Mereka berdua melesat menuju celah pintu batu yang terbuka. Huo Lie mengejar dari belakang, tangannya menyala dengan api merah menyala.
"Kalian tidak akan lolos!"
Huo Lie melemparkan bola api raksasa ke arah punggung mereka.
Lin Fan merasakan panas yang membakar di tengkuknya. Dia mendorong Xue Ying masuk lebih dulu ke dalam celah pintu, lalu berputar, mengangkat kedua tangannya.
Perisai Es Manik Giok!
Sebuah dinding es transparan terbentuk di depan celah pintu. Bola api Huo Lie menghantam dinding es itu.
Ssssttt...
Uap tebal menyembur. Es mencair dengan cepat, tapi berhasil menahan ledakan api cukup lama bagi Lin Fan untuk menyusup masuk ke dalam celah.
Begitu Lin Fan masuk, dia mendorong sebuah tuas batu tua di sisi dalam pintu. Mekanisme kuno bekerja. Pintu batu besar itu bergeser menutup kembali dengan suara gemuruh berat, mengunci mereka di dalam, dan mengunci Huo Lie di luar.
Hening.
Kegelapan total menyelimuti mereka. Hanya suara napas berat Lin Fan dan Xue Ying yang terdengar.
"Mereka... mereka akan membobol pintu itu," kata Xue Ying terengah-engah, tubuhnya gemetar karena shock dan rasa sakit.
"Biarkan mereka mencoba," kata Lin Fan, menyalakan cahaya kecil dari ujung jarinya menggunakan Qi murni. Cahaya putih redup menerangi ruangan luas di hadapan mereka.
Ruangan itu bukan sekadar ruang kosong.
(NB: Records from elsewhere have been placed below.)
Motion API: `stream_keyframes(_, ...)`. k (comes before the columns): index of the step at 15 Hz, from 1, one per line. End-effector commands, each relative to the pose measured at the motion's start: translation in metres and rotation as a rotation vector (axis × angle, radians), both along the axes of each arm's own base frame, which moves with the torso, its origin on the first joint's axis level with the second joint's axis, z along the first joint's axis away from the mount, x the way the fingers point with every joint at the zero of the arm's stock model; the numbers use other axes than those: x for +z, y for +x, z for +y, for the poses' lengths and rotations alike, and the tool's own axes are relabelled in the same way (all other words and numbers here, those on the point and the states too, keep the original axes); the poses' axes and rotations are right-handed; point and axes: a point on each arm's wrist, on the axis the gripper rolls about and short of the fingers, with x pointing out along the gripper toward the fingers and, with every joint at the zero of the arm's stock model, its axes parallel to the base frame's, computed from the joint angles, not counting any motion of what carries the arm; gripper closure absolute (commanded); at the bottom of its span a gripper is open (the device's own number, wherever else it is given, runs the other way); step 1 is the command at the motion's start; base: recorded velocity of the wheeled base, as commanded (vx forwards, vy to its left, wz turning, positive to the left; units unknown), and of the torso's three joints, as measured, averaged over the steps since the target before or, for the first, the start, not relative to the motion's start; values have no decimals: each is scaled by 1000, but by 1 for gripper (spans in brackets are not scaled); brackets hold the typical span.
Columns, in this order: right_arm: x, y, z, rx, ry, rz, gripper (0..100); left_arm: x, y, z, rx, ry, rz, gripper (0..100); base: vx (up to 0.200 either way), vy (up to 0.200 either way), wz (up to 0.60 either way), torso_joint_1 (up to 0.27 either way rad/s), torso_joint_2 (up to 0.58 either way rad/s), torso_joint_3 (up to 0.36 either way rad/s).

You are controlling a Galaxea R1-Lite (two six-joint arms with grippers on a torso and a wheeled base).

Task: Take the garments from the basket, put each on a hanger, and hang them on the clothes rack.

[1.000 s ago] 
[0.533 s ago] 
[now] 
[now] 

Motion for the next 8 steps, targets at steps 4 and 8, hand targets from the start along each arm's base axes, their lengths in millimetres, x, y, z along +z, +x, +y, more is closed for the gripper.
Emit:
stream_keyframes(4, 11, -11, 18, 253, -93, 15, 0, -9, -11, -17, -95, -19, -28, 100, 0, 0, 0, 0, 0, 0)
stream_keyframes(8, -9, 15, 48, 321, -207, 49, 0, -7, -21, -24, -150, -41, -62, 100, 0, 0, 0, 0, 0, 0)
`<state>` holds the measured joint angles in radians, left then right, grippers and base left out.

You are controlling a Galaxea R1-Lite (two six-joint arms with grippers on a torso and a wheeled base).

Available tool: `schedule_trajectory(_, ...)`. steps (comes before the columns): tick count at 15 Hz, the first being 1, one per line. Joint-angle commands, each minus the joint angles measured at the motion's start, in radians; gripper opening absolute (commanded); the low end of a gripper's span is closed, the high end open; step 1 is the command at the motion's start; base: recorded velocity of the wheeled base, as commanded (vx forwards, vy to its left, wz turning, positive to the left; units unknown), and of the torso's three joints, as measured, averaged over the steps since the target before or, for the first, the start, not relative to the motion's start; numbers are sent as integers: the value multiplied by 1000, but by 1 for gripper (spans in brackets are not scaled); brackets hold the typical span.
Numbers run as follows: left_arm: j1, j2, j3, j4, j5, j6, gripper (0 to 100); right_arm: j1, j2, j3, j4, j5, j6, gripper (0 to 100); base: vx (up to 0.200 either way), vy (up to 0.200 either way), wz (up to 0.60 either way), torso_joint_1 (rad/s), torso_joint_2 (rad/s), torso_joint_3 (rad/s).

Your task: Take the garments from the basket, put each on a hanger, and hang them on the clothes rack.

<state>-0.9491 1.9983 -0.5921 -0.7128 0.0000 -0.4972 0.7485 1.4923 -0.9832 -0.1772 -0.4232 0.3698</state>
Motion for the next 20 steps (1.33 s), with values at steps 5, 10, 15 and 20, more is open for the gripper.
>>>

Itu adalah aula besar yang dipenuhi patung-patung pendeta es yang berbaris rapi. Dan di ujung aula, terdapat sebuah tahta batu, di mana sesosok kerangka duduk dengan tenang, memegang sebuah gulungan jade yang bersinar lembut.
Warisan Sejati Sekte Lembah Es.
Lin Fan tersenyum lelah. "Kita berhasil, Xue Ying. Sekarang, saatnya kita mendapatkan kekuatan untuk membalas dendam."
Tapi sebelum mereka bisa melangkah maju, kerangka di tahta itu tiba-tiba membuka matanya. Dua titik cahaya biru menyala di rongga mata kosong itu.
Suara tua dan bergema terdengar di seluruh ruangan, bukan dari mulut kerangka, tapi langsung di pikiran mereka.
"Siapa yang berani mengganggu tidur abadi Patriark Mo Han?"
Lin Fan dan Xue Ying membeku.
Mo Han? Nama yang sama dengan leluhur Elder Mo?